### Exercise aim:
When a line in the data below includes "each", pick it out and copy it.

━━━━━━━━

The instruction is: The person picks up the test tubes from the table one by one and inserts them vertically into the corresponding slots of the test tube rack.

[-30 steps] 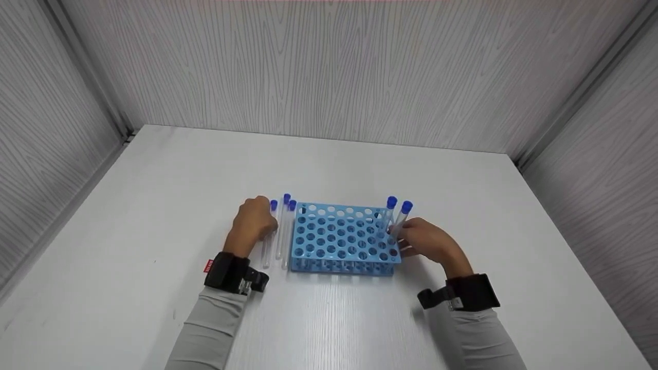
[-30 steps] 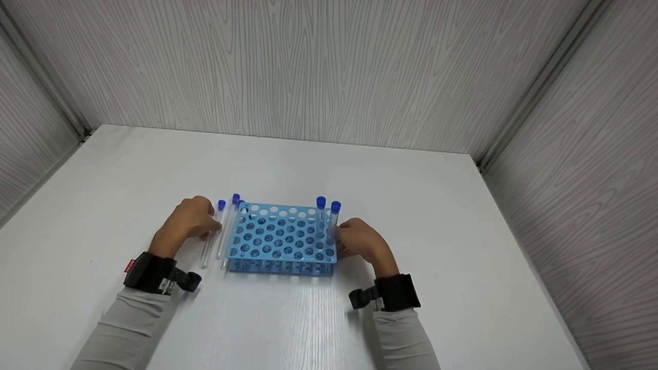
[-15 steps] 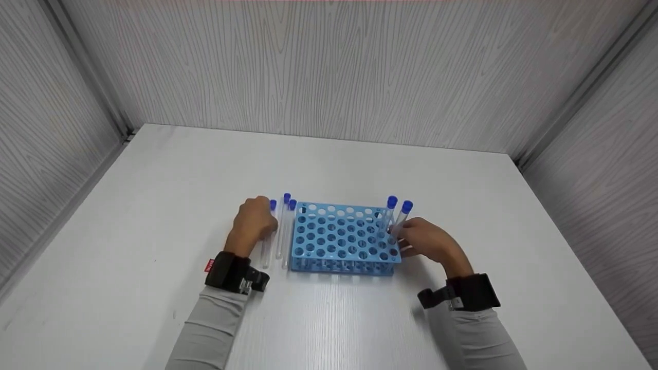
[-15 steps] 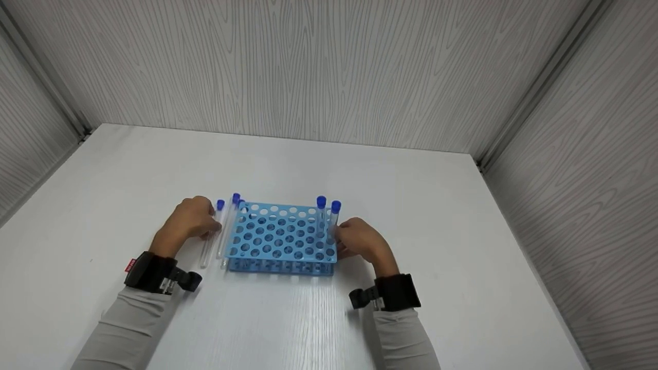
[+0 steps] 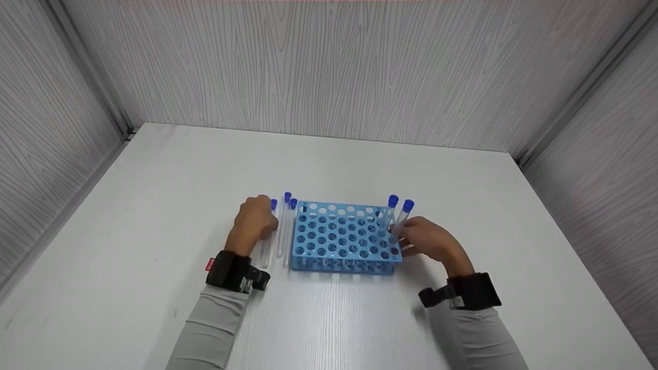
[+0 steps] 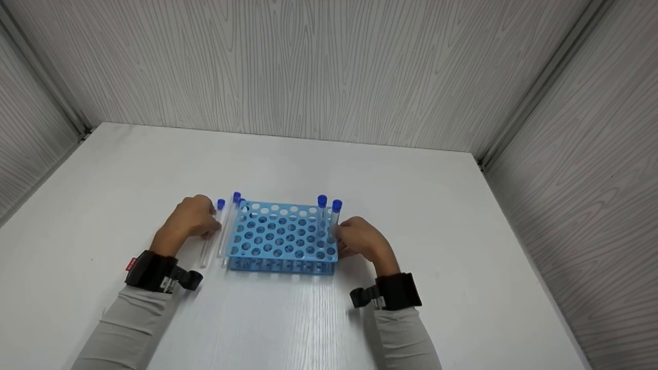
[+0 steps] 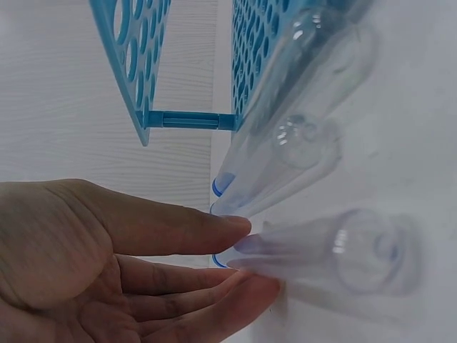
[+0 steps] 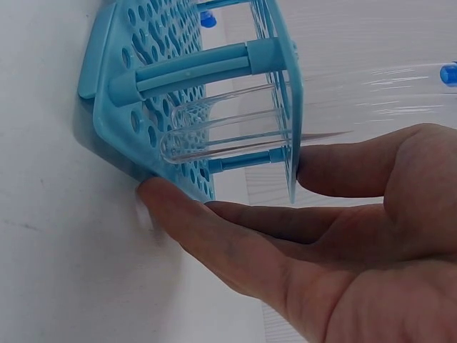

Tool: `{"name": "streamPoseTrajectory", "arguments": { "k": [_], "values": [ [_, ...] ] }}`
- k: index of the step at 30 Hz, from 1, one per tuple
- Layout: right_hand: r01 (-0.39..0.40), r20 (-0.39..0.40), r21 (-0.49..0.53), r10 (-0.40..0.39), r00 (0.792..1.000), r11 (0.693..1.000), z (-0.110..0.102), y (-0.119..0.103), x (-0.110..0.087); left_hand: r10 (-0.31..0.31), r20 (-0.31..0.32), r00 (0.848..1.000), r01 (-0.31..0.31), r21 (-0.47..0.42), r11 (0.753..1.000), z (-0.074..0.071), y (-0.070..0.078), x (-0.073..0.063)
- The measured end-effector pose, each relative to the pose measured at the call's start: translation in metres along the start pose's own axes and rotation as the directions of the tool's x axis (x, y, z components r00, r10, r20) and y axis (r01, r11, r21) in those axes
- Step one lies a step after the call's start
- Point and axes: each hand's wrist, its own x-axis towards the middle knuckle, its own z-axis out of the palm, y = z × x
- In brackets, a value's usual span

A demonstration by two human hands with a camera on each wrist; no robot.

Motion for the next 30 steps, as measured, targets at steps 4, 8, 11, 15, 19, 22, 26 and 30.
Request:
{"name": "streamPoseTrajectory", "arguments": {
  "k": [4, 8, 11, 15, 19, 22, 26, 30],
  "values": [
    [-0.009, -0.010, 0.002, 0.009, 1.000, 1.000, -0.0004, -0.0001, 0.0005, 0.007, -0.007, 1.000, -0.007, 0.008, 1.000, -0.0013, 0.0011, -0.0002],
    [-0.007, -0.014, -0.004, 0.007, 1.000, 1.000, -0.0015, -0.0007, 0.0002, -0.007, 0.015, 1.000, 0.007, -0.007, 1.000, -0.0026, 0.0025, 0.0002],
    [-0.010, -0.013, -0.004, 0.010, 1.000, 1.000, -0.0014, -0.0012, 0.0000, -0.020, 0.031, 0.999, 0.021, -0.011, 1.000, -0.0033, 0.0030, 0.0007],
    [-0.022, -0.013, 0.001, 0.022, 1.000, 1.000, -0.0005, -0.0016, 0.0004, -0.028, 0.046, 0.999, 0.028, -0.003, 1.000, -0.0040, 0.0026, 0.0010],
    [-0.027, -0.014, -0.004, 0.027, 1.000, 1.000, 0.0003, -0.0015, 0.0004, -0.026, 0.058, 0.998, 0.027, -0.011, 1.000, -0.0046, 0.0018, 0.0005],
    [-0.028, -0.016, -0.008, 0.027, 0.999, 1.000, 0.0007, -0.0010, 0.0004, -0.018, 0.045, 0.999, 0.019, -0.021, 1.000, -0.0051, 0.0012, -0.0008],
    [-0.025, -0.014, -0.006, 0.025, 1.000, 1.000, 0.0010, -0.0008, 0.0004, -0.001, 0.016, 1.000, 0.002, -0.025, 1.000, -0.0069, 0.0012, -0.0034],
    [-0.009, 0.000, 0.012, 0.009, 1.000, 1.000, 0.0005, -0.0011, -0.0004, 0.013, -0.001, 1.000, -0.013, -0.014, 1.000, -0.0080, 0.0025, -0.0044]
  ]
}}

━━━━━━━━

### Answer to this task:
- The measured end-effector pose, each relative to the pose measured at the call's start: translation in metres along the start pose's own axes and rotation as the directions of the tool's x axis (x, y, z components r00, r10, r20) and y axis (r01, r11, r21) in those axes
- Point and axes: each hand's wrist, its own x-axis towards the middle knuckle, its own z-axis out of the palm, y = z × x
A demonstration by two human hands with a camera on each wrist; no robot.

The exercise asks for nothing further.